Requirement:
All of the data below must be repeated exactly.

○ ○ ○ ○

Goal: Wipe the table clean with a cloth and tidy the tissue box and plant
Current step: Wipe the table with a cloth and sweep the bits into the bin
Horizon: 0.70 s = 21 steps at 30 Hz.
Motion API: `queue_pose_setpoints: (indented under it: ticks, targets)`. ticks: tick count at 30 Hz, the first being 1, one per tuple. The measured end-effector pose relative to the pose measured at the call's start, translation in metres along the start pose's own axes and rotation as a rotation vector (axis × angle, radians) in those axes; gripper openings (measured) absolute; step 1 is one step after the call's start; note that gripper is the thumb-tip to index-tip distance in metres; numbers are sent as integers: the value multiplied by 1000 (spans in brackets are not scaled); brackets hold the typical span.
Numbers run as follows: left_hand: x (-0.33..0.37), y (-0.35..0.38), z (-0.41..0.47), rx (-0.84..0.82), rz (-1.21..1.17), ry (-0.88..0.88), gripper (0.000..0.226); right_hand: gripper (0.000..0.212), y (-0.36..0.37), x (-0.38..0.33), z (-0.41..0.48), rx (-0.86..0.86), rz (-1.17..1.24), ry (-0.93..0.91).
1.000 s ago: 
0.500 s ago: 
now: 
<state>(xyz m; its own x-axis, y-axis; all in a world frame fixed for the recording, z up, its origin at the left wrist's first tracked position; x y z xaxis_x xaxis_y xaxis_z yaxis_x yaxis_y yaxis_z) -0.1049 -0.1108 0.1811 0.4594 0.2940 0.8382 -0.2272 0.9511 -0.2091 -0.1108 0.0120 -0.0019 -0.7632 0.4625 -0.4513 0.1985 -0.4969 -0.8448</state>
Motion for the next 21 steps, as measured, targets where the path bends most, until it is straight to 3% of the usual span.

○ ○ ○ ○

Answer to this exercise:
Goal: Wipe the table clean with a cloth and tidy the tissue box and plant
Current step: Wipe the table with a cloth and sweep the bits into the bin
Horizon: 0.70 s = 21 steps at 30 Hz.
Motion API: `queue_pose_setpoints: (indented under it: ticks, targets)`. ticks: tick count at 30 Hz, the first being 1, one per tuple. The measured end-effector pose relative to the pose measured at the call's start, translation in metres along the start pose's own axes and rotation as a rotation vector (axis × angle, radians) in those axes; gripper openings (measured) absolute; step 1 is one step after the call's start; note that gripper is the thumb-tip to index-tip distance in metres; numbers are sent as integers: the value multiplied by 1000 (spans in brackets are not scaled); brackets hold the typical span.
Numbers run as follows: left_hand: x (-0.33..0.37), y (-0.35..0.38), z (-0.41..0.47), rx (-0.84..0.82), rz (-1.21..1.17), ry (-0.88..0.88), gripper (0.000..0.226); right_hand: gripper (0.000..0.212), y (-0.36..0.37), x (-0.38..0.33), z (-0.41..0.48), rx (-0.86..0.86), rz (-1.17..1.24), ry (-0.93..0.91).
1.000 s ago: 
0.500 s ago: 
now: 
<state>(xyz m; its own x-axis, y-axis; all in a world frame fixed for the recording, z up, its origin at the left wrist's first tracked position; x y z xaxis_x xaxis_y xaxis_z yaxis_x yaxis_y yaxis_z) -0.1049 -0.1108 0.1811 0.4594 0.2940 0.8382 -0.2272 0.9511 -0.2091 -0.1108 0.0120 -0.0019 -0.7632 0.4625 -0.4513 0.1985 -0.4969 -0.8448</state>
Motion for the next 21 steps, as measured, targets where the path bends most, until it is straight to 3% of the usual span.

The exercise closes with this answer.